Volcanic islands of chocolate and cloud forest

Volcanic peaks rising from rainforest on Sao Tome
See File history below for details. / Public domain - via Wikimedia Commons

Sao Tome and Principe is a tiny twin-island nation in the Gulf of Guinea, two volcanic peaks rising from the equatorial Atlantic off the coast of Gabon. Africa's second-smallest country by population, it was once the world's leading producer of cocoa, and the green islands remain swathed in plantation estates and dense cloud forest dotted with dramatic basalt spires. Portuguese is the official language across a creole-influenced culture, and the islands market themselves as a quiet, biodiverse refuge of beaches, birdsong, and single-origin chocolate.

The two main islands are the eroded remnants of volcanoes along the Cameroon volcanic line. Sao Tome, the larger and more populous, is crowned by Pico de Sao Tome at 2,024 meters, its slopes draped in rainforest that catches the Atlantic clouds. Principe to the north is older, smaller, and ringed by jagged volcanic towers and coral reefs. Both islands enjoy a hot, humid equatorial climate with heavy rainfall on their southern flanks. High endemism among birds and plants has earned Principe a UNESCO biosphere reserve designation.

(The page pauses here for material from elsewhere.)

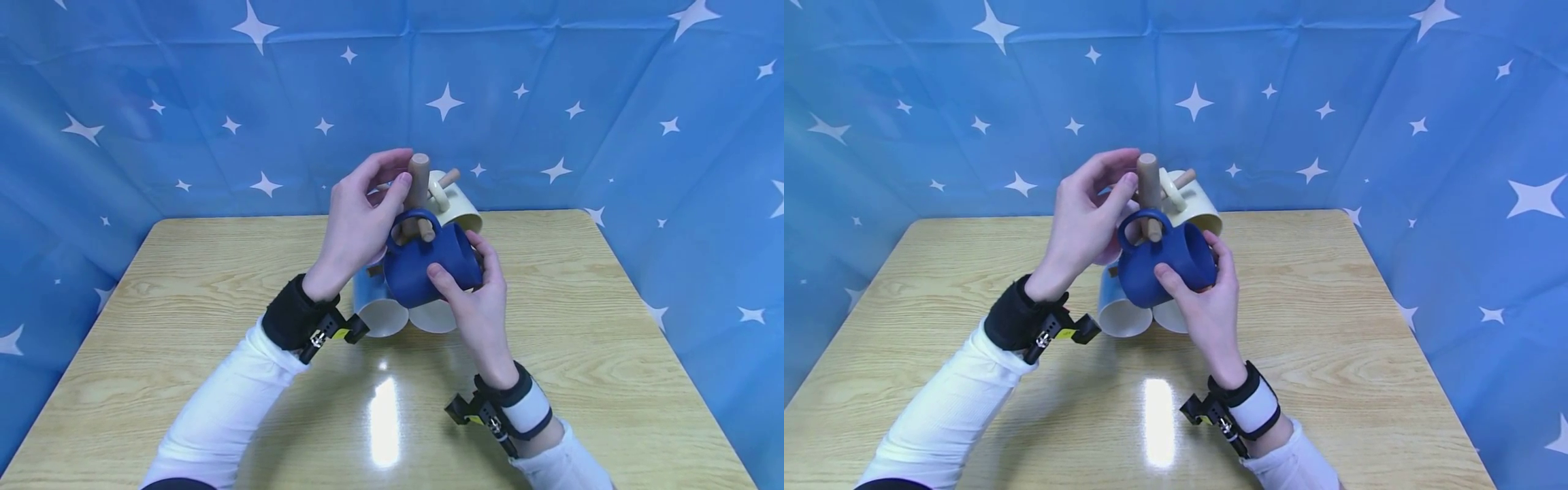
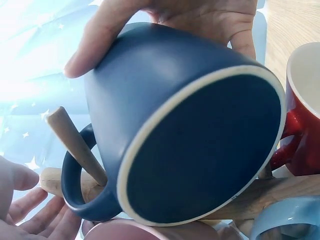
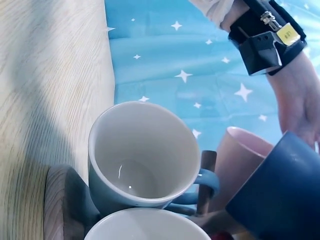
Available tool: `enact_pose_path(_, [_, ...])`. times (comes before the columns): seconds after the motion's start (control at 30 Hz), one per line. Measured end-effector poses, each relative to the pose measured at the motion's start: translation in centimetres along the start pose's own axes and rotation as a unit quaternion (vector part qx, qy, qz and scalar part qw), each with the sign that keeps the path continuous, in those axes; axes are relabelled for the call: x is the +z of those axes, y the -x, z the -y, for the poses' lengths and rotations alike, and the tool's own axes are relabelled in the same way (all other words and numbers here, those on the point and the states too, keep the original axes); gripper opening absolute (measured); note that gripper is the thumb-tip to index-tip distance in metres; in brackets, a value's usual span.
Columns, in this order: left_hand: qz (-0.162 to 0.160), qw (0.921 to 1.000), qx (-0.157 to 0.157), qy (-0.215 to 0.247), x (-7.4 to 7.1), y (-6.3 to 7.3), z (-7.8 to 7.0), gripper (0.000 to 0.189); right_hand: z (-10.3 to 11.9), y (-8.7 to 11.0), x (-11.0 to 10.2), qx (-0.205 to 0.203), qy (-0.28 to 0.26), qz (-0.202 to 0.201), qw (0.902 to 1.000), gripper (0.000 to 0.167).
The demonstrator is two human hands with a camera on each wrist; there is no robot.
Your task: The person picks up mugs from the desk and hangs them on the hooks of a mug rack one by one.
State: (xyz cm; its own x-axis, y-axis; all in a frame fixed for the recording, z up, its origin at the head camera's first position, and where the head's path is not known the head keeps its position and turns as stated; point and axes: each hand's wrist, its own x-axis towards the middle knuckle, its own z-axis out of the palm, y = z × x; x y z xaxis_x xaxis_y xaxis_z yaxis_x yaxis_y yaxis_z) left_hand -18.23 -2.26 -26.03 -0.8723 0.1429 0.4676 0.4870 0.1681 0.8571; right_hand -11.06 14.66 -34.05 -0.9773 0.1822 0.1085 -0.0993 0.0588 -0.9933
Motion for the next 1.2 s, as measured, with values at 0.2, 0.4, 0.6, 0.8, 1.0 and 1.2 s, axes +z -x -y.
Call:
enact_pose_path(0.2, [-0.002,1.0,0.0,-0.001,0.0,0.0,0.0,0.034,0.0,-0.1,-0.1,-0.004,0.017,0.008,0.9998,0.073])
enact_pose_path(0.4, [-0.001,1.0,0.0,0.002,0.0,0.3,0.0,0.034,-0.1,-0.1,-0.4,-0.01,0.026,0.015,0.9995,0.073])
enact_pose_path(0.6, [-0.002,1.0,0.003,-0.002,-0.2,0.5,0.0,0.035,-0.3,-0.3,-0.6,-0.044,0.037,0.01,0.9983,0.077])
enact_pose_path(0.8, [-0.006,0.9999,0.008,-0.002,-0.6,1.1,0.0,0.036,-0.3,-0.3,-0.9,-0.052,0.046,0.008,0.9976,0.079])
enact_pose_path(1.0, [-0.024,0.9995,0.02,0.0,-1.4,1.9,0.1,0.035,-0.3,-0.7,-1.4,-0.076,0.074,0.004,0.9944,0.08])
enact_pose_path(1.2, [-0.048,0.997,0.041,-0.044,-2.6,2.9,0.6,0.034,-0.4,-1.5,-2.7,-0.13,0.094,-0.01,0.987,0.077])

Uninhabited until Portuguese navigators arrived in the late fifteenth century, the islands were developed as sugar and later cocoa plantations worked by enslaved and forced labor, a history that shaped their creole society. Independence from Portugal came in 1975, followed by a turn from one-party socialism to multiparty democracy. The economy still leans on cocoa and increasingly on tourism, with hopes pinned on prospective offshore oil in the Gulf of Guinea. With only a couple hundred thousand residents, Sao Tome and Principe remains one of the most intimate and least-visited nations in Africa.